*TASK GOAL*
Within the data below, how many lines contain "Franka"? Reply with the number only.

==== DATA PROVIDED

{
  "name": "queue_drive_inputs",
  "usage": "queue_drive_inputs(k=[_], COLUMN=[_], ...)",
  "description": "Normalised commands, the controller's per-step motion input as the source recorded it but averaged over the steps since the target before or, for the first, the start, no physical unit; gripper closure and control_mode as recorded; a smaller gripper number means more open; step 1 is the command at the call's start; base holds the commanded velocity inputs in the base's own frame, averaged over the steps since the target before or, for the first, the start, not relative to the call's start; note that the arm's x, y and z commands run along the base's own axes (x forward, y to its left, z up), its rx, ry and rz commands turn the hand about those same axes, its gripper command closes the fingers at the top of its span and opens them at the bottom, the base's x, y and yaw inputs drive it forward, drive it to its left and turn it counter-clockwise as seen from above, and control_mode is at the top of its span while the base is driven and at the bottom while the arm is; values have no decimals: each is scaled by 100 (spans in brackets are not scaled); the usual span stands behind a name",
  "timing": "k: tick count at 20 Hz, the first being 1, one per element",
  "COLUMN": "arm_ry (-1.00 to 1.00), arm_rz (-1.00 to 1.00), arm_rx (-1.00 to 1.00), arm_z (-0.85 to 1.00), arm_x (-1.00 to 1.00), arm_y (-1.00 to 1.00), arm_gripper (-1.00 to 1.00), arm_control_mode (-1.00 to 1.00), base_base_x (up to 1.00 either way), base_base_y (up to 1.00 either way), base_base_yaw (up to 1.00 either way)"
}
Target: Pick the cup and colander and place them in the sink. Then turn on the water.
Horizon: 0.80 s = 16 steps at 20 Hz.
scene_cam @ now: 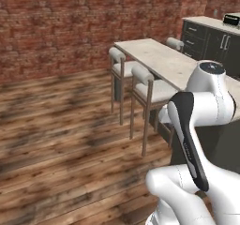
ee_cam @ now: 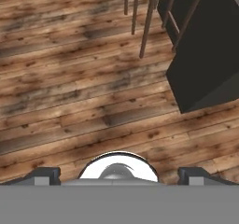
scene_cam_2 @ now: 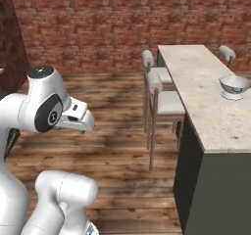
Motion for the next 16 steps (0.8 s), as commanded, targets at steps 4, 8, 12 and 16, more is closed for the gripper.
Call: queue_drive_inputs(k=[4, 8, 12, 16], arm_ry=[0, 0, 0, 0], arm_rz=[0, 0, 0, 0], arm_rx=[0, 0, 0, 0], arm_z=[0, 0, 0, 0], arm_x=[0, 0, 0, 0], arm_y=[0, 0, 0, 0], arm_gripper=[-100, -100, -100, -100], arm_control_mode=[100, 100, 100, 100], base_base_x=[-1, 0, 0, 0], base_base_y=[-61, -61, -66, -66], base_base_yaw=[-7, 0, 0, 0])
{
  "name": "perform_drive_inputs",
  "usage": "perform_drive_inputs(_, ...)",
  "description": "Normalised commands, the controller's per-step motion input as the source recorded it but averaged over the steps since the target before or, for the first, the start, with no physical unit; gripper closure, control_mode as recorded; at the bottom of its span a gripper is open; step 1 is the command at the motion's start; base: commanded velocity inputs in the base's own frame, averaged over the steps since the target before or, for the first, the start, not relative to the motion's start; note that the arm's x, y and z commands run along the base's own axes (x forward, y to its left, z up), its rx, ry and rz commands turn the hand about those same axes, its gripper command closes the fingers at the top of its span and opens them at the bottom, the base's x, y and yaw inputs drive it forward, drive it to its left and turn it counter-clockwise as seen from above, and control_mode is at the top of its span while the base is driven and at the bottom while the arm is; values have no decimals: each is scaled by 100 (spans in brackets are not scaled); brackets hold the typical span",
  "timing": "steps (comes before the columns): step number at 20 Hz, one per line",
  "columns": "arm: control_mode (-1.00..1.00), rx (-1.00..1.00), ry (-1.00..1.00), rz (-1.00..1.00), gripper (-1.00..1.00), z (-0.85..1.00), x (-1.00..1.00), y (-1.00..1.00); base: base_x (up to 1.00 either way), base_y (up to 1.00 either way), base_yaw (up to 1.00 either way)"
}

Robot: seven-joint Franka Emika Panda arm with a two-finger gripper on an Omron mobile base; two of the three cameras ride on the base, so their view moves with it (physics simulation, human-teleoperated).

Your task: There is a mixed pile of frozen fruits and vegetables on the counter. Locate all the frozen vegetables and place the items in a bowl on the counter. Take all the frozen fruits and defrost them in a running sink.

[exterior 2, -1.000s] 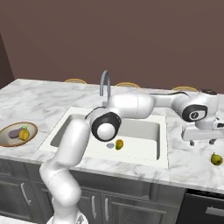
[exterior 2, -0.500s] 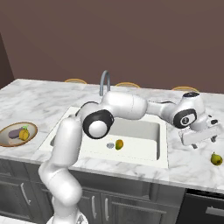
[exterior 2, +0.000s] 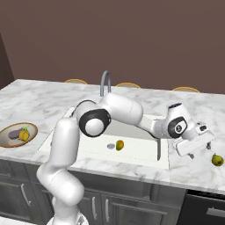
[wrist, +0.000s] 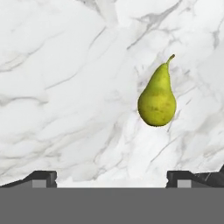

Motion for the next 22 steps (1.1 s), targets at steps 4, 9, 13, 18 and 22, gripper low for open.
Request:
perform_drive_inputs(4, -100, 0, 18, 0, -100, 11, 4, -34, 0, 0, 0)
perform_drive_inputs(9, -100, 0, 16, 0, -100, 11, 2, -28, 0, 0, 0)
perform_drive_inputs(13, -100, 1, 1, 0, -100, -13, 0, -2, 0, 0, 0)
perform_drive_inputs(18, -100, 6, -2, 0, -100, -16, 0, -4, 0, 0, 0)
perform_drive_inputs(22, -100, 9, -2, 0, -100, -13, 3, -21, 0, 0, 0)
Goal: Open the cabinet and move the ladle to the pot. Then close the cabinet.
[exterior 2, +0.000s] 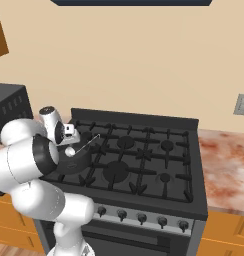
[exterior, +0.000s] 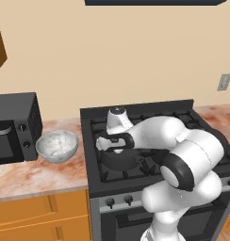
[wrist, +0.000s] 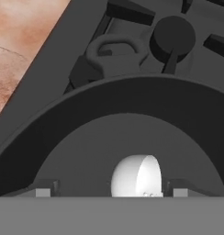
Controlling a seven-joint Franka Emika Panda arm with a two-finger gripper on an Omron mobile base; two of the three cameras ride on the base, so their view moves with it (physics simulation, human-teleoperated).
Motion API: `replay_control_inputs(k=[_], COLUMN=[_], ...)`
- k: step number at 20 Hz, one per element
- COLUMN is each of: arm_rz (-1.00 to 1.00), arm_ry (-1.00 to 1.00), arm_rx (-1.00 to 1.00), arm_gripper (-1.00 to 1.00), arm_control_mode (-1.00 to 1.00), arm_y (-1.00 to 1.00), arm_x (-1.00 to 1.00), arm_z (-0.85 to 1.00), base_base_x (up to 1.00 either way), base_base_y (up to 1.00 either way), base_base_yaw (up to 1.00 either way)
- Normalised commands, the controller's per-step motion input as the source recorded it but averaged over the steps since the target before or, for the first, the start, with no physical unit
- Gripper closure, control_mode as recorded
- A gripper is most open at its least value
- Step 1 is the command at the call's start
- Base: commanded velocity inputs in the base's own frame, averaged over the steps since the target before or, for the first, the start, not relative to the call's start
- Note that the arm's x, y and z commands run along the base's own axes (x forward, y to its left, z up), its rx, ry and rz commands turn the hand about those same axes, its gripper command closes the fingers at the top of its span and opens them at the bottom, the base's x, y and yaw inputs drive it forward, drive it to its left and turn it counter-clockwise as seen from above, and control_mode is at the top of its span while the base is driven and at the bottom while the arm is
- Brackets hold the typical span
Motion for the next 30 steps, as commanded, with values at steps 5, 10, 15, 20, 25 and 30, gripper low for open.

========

*FINISHED EXERCISE*
2